Anyways, with or without the Maze gang, ransomware is not going anywhere. Senior researchers at CyberNews are convinced that ransomware (and ransomware groups in particular) is one of the most important, top-trending cybersecurity topics in 2020 and beyond.
The ransomware ‘industry’ is booming
As the ransomware ‘market’ has grown, it has become both more commercial and more professional, with new entrants to the market adopting many of the language and practices of the latest startups, CyberNews contributor Adi Gaskell writes.
Recently, Barbie maker Mattel reported that it was victim of a ransomware attack on its information systems. There has been no material impact on Mattel's operations or financial condition as a result of the incident, the company said in a quarterly report.

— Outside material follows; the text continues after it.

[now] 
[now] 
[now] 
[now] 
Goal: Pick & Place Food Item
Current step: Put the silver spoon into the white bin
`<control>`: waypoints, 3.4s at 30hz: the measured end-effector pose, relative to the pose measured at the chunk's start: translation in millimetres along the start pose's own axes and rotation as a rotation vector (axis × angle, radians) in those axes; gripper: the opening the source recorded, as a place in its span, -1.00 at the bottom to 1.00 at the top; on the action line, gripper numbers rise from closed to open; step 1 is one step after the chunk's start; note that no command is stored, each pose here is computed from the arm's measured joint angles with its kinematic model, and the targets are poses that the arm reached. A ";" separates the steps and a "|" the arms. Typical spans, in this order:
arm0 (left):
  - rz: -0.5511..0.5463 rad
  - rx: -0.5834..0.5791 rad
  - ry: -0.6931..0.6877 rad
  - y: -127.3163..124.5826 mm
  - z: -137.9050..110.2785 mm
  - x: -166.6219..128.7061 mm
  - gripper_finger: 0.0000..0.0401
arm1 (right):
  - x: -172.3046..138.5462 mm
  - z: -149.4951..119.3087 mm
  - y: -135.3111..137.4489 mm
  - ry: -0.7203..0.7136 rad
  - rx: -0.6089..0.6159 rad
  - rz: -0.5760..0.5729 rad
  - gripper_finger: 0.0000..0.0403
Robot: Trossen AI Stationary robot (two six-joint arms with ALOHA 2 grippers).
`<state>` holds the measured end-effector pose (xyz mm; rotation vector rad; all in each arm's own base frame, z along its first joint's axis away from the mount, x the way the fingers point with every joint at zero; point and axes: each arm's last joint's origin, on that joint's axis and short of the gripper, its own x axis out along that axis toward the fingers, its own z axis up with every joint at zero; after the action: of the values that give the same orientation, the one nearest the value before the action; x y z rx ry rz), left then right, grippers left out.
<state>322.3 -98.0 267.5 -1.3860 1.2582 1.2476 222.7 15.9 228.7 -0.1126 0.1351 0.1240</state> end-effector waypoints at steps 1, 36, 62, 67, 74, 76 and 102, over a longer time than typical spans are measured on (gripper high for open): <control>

In September, a woman died in Duesseldorf University Hospital during a ransomware attack. She might be the first victim linked to a cyberattack on a hospital. A few weeks after, two dozen hospitals were hit by ransomware in the US.
These examples illustrate the huge increase in the number of ransomware attacks, observed by cybersecurity experts globally. In Q3 2020, Check Point Research saw a 50% increase in the daily average of ransomware attacks, compared to the first half of the year. The top ransomware types were Maze and Ryuk.
According to Check Point Research, the top 5 countries affected by ransomware in Q3 in terms of the number of attacks are the US (98.1% increase), India (39.2%), Sri Lanka (436%), Russia (57.9%), and Turkey (32.5%).